*TASK REQUIREMENTS:* Return the listing below unchanged, minus its pictures.

*PROVIDED DATA:*

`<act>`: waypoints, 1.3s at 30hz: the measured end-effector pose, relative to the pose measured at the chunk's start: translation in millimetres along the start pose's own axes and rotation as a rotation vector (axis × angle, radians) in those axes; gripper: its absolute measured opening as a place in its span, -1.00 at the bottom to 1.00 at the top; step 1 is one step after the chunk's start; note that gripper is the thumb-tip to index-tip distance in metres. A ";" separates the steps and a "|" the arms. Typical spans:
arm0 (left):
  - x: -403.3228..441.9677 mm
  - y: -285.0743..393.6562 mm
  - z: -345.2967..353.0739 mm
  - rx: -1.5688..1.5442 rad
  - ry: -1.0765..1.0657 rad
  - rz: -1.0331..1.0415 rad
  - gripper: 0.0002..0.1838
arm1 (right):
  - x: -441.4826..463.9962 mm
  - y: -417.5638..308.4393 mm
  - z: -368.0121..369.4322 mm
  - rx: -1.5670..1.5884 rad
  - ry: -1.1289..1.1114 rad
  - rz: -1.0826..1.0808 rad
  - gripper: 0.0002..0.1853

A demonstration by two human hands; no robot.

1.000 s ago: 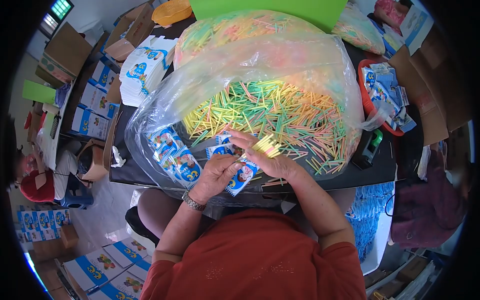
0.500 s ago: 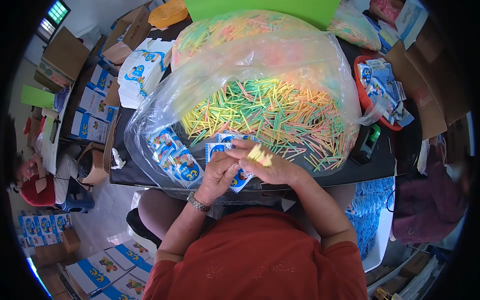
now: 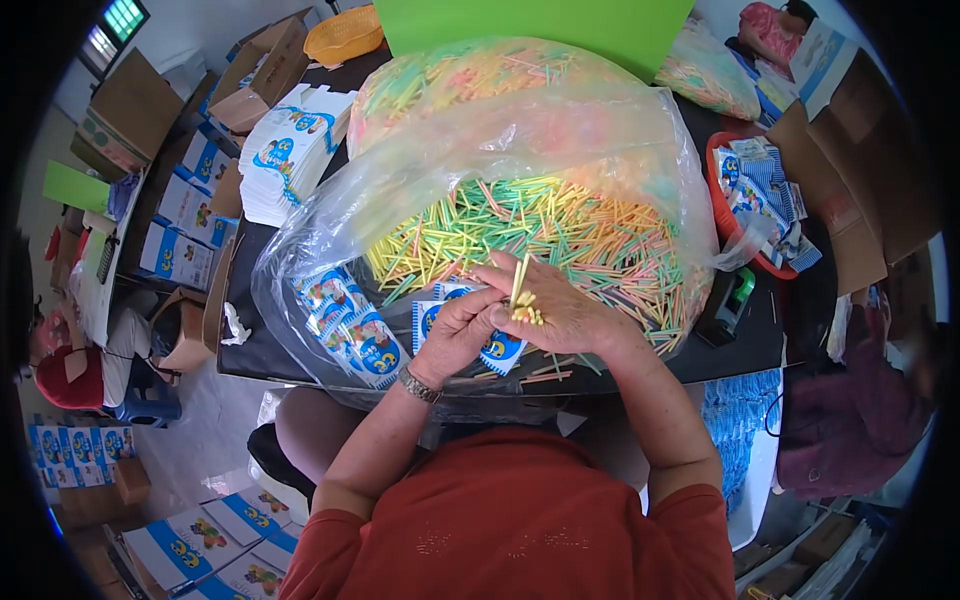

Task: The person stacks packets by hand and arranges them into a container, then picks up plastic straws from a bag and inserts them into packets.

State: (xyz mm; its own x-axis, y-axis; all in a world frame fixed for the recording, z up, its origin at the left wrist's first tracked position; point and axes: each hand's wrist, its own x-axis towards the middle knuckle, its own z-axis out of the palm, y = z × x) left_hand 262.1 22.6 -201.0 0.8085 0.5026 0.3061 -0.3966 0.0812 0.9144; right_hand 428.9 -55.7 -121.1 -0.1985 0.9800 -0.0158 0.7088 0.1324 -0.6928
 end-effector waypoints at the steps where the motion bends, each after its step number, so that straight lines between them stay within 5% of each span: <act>1: 1.5 -2.9 -1.7 0.000 -0.001 0.002 -0.67 | -0.1 6.0 4.1 -0.015 0.047 0.017 -0.34; 8: 9.0 -6.1 -1.4 0.008 0.033 -0.131 -0.74 | 6.8 22.6 32.4 0.557 0.184 0.003 -0.45; 10: 8.2 -6.5 -0.8 -0.008 0.138 -0.096 -0.78 | 12.1 20.5 39.2 0.917 0.420 0.107 -0.62; 12: 3.7 -4.5 -7.9 0.046 0.222 -0.254 -0.81 | 16.6 25.7 31.9 0.940 0.637 0.104 -0.67; 15: -1.5 7.2 -6.0 -0.034 0.269 -0.216 -0.84 | -2.2 13.3 -1.2 0.323 0.355 0.306 -0.77; 22: -13.2 14.4 -15.6 0.005 0.218 -0.258 -0.86 | -10.5 -1.8 -13.9 -0.682 0.264 0.145 -0.92; 34: -20.6 24.7 -12.9 0.355 0.100 -0.158 -0.80 | 3.0 -4.3 -6.8 -1.163 0.553 0.034 -0.90; 39: -21.3 24.3 -6.5 0.387 0.255 -0.192 -0.78 | -0.8 -4.3 12.1 -1.167 0.557 0.088 -0.88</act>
State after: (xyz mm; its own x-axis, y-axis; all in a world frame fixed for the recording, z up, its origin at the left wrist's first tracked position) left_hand 232.4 19.4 -187.1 0.7000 0.7082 0.0919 -0.0217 -0.1075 0.9940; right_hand 417.8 -58.9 -126.8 -0.0143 0.8843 0.4666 0.9289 -0.1610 0.3335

*OUTPUT OF THE EXERCISE:*
`<act>`: waypoints, 1.3s at 30hz: the measured end-effector pose, relative to the pose measured at the chunk's start: translation in millimetres along the start pose's own axes and rotation as a rotation vector (axis × angle, radians) in those axes; gripper: its absolute measured opening as a place in its span, -1.00 at the bottom to 1.00 at the top; step 1 is one step after the chunk's start; note that gripper is the thumb-tip to index-tip distance in metres. A ";" separates the steps and a "|" the arms. Typical spans:
arm0 (left):
  - x: -403.3228..441.9677 mm
  - y: -285.0743..393.6562 mm
  - z: -345.2967..353.0739 mm
  - rx: -1.5688..1.5442 rad
  - ry: -1.0765..1.0657 rad
  - rz: -1.0331..1.0415 rad
  - gripper: 0.0002..0.1838
arm1 (right):
  - x: -441.4826..463.9962 mm
  - y: -417.5638..308.4393 mm
  - z: -368.0121..369.4322 mm
  - rx: -1.5670..1.5884 rad
  - ry: -1.1289..1.1114 rad
  - rz: -1.0826..1.0808 rad
  - gripper: 0.0002..0.1853

A demonstration by two human hands; no robot.

1.000 s ago: 
0.500 s ago: 
now: 

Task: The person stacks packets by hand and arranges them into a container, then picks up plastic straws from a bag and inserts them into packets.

State: (xyz mm; its own x-axis, y-axis; all in a world frame fixed for the recording, z up, its origin at the left wrist's first tracked position; point and axes: each hand's wrist, its own x-axis towards the middle knuckle, its own z-axis out of the palm, y = z × x) left_hand 262.1 22.6 -201.0 0.8085 0.5026 0.3061 -0.3966 0.0812 0.9144; right_hand 428.9 -55.7 -121.1 -0.1985 0.9800 -0.0158 0.7088 0.1324 -0.6928
 end-effector waypoints at the steps where the motion bends, each after its step number, so that straight lines between them stay within 5% of each span: <act>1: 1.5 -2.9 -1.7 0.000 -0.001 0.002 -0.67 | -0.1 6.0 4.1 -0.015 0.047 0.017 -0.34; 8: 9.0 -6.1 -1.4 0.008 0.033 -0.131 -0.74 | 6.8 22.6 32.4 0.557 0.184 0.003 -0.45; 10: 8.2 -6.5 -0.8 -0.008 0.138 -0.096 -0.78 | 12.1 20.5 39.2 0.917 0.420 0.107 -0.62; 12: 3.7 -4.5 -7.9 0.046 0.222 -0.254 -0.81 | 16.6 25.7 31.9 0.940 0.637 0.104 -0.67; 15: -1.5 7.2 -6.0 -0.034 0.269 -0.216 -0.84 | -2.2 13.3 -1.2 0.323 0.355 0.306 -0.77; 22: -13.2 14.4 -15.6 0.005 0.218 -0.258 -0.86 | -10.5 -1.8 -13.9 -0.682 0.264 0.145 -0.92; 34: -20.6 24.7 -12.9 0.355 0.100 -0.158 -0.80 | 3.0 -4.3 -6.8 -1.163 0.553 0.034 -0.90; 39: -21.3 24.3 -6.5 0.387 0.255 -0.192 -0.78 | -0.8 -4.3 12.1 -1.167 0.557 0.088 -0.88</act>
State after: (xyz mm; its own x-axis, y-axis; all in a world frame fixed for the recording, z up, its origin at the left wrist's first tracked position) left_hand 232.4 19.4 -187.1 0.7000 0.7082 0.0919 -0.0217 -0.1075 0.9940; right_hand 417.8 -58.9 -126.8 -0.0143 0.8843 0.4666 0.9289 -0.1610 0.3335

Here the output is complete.